• _WORK TO COMPLETE_: Word for word, restate the entries below and exclude every image.

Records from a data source
• • • • • • •
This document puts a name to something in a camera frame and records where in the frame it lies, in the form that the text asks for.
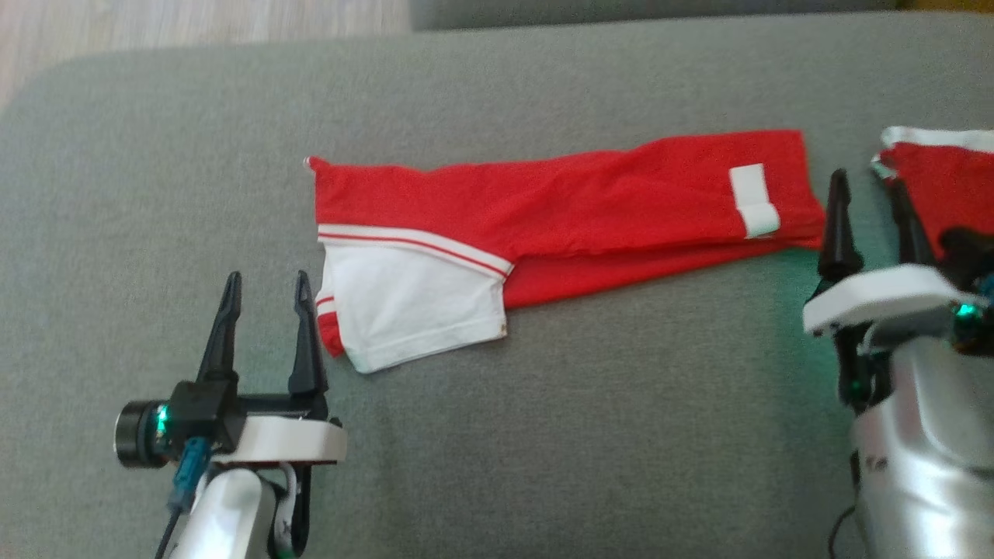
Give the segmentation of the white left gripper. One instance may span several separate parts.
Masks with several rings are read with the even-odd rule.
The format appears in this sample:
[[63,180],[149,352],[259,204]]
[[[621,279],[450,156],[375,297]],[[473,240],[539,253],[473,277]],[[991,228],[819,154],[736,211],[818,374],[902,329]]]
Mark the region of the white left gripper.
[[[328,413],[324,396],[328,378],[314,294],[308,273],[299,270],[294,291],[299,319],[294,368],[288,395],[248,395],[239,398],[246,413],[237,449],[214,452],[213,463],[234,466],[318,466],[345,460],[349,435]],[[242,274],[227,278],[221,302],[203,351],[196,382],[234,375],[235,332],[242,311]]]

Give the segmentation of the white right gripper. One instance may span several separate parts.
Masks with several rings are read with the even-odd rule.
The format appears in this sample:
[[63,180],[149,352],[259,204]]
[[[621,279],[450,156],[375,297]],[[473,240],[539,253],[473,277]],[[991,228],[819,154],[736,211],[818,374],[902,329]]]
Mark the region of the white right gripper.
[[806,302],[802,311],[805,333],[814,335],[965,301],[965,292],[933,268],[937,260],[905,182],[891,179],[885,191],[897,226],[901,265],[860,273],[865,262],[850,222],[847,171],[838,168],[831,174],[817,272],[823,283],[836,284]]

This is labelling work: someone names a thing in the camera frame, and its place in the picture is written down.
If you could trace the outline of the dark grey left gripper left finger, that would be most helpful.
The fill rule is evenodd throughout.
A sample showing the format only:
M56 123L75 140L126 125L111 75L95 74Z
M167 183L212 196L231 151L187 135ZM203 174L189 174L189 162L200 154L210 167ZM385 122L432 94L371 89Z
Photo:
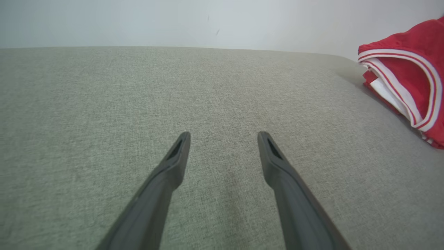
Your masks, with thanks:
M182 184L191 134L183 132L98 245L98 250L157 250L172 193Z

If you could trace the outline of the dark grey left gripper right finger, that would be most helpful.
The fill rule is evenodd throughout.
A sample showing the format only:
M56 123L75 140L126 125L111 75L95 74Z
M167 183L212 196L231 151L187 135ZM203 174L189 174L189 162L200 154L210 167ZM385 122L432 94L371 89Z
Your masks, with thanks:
• • • • • • •
• _EXERCISE OUTPUT_:
This document puts a name to something in a camera frame and records where in the frame it lies, in the form that the text asks for.
Give the segmentation of the white left gripper. One instance may span several separate parts.
Masks with several rings are read with the even-odd rule.
The format appears in this sample:
[[63,180],[149,352],[259,204]]
[[[621,279],[450,156],[375,297]],[[473,240],[539,253],[473,277]],[[991,228],[819,154],[736,211],[818,374],[902,329]]]
Mark the region of the white left gripper.
[[[328,413],[324,396],[328,378],[314,294],[308,273],[299,270],[294,291],[299,319],[294,368],[288,395],[248,395],[239,398],[246,413],[237,449],[214,452],[213,463],[234,466],[318,466],[345,460],[349,435]],[[242,274],[227,278],[221,302],[203,351],[196,382],[234,375],[235,332],[242,311]]]

Give the segmentation of the white right gripper. One instance may span several separate parts.
Masks with several rings are read with the even-odd rule.
The format appears in this sample:
[[63,180],[149,352],[259,204]]
[[[621,279],[450,156],[375,297]],[[473,240],[539,253],[473,277]],[[991,228],[819,154],[736,211],[818,374],[902,329]]]
Mark the region of the white right gripper.
[[806,302],[802,311],[805,333],[814,335],[965,301],[965,292],[933,268],[937,260],[905,182],[891,179],[885,191],[897,226],[901,265],[860,273],[865,262],[850,222],[847,171],[838,168],[831,174],[817,272],[823,283],[836,284]]

This is labelling work: someone names a thing in the camera frame, and its place in the picture is written down.
If you could trace the outline of the dark grey left gripper left finger, that would be most helpful.
The fill rule is evenodd throughout.
A sample showing the format only:
M56 123L75 140L126 125L111 75L95 74Z
M167 183L212 196L231 151L187 135ZM203 174L189 174L189 162L200 154L210 167ZM385 122L432 94L371 89Z
Photo:
Your masks, with thanks:
M182 184L191 134L183 132L98 245L98 250L157 250L172 193Z

If you could trace the outline of the dark grey left gripper right finger, that would be most helpful.
The fill rule is evenodd throughout.
A sample showing the format only:
M56 123L75 140L126 125L111 75L95 74Z
M167 183L212 196L231 151L187 135ZM203 174L189 174L189 162L200 154L210 167ZM385 122L432 94L371 89Z
Your masks, with thanks:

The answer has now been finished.